I’d like to extend McCarthy’s
analysis to one other avatar of reality TV: the dating show. While her essay centers
around the ethical/missionary mode of ‘makeover’ shows, many of her insights
would appear to carry over to the case of dating shows, where attraction and erotics
are dramatized in a variety of novel ways with the aim of – what? Entertainment
is obviously one of them; pedagogy is another. Tutoring its viewers in the curation
of one’s desires and desirability, dating shows fall easily within a Foucauldian
notion of techniques of the self, a technology for the production of subjects. Departing
form the modes McCarthy focuses on, however, dating games trade in not the
negative affects of shame, guilt, and abjection but a seemingly more positive
roster: desire, romance, the enjoyment of intersubjectivity. There is a flip
side, of course, with the rejection of unsuccessful contestants and the variable
emotions (loneliness, boredom, defeat, etc.) which viewers might bring to the
show; but at least on the surface, dating games stage a world where desire can
be managed, submitted to rules, and contained – successfully. Unruliness is overcome.
Intriguingly, the element of chance that McCarthy identifies seems to be absent
from dating shows, which instead emphasize a strange procedurality: contestants
are expected to engage with their affects rationally (banishing the chance and
mess of actual desire) and to select partners based on their romantic ‘worthiness.’

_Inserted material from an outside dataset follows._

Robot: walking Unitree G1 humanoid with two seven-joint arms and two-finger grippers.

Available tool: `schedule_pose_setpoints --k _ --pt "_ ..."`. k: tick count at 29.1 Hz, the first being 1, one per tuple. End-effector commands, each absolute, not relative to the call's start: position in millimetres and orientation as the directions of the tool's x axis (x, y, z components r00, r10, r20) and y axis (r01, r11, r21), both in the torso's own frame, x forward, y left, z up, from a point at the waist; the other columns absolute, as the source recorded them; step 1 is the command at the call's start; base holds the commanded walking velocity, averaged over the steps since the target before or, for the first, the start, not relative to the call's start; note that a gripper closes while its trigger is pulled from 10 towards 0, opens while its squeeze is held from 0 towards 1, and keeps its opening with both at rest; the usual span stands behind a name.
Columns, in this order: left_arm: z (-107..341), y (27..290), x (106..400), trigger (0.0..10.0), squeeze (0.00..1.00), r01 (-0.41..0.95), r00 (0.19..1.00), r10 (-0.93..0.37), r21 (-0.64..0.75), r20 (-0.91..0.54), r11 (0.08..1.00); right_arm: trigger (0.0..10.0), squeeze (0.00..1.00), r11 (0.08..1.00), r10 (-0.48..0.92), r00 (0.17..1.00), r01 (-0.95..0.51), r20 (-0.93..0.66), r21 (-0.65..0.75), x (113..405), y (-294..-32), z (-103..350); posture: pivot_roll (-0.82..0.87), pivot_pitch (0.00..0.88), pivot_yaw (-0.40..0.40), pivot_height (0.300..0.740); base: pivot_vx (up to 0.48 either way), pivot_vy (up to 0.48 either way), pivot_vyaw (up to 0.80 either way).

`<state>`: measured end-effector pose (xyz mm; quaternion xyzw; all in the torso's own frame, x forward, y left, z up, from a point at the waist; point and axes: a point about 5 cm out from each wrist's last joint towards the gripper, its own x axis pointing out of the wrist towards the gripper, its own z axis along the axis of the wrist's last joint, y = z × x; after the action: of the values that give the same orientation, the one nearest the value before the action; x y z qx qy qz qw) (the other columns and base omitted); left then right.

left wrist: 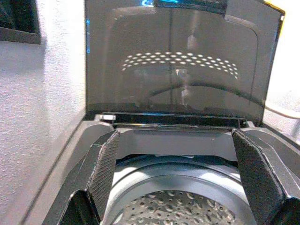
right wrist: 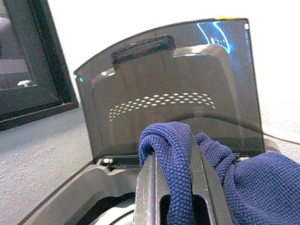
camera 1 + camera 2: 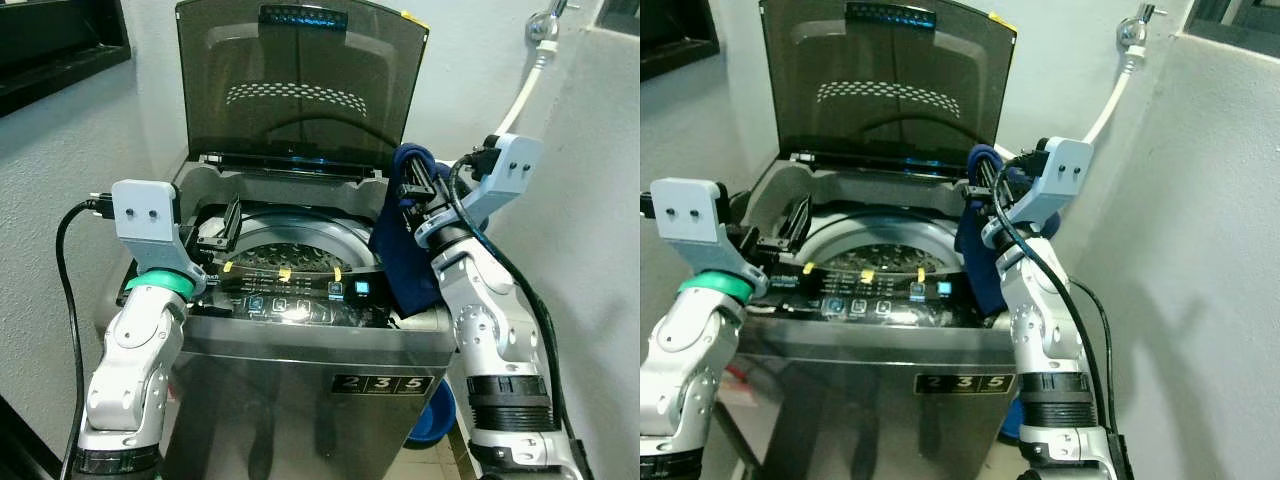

It is almost metric-driven, almost quantitative (bringing us back to McCarthy
and her astute remarks about actuarial culture – especially insightful given the
actuarial risk-management function). Why might this be the case? What world is
being built within this genre of show, and why has it thrived so well (even
jettisoning the trashiness associated with most reality TV)? More thoughts on
this in months to come…
Tania- I love your connection of McCarthy's work to dating shows! However, I feel like shame has, recently, become a pivotal part of dating shows- between the contestants and the viewers. A special language has emerged from dating shows (The Bachelor franchise in particular), with a particular phrase paralyzing any newly budding relationship- "They are not here for the right reasons". This phrase can be lobbed at any person who seems to have ulterior motives for being on the show (to advance their career, to drink a copious amount of free alcohol, ect.), but has even more serious implications if it is revealed that the particular contestant has a history of being on other, past reality dating TV shows. Though I think most of these shows see themselves as trading a more "positive roster" of modes as you pointed out, there is a reason there is always a villain in each season.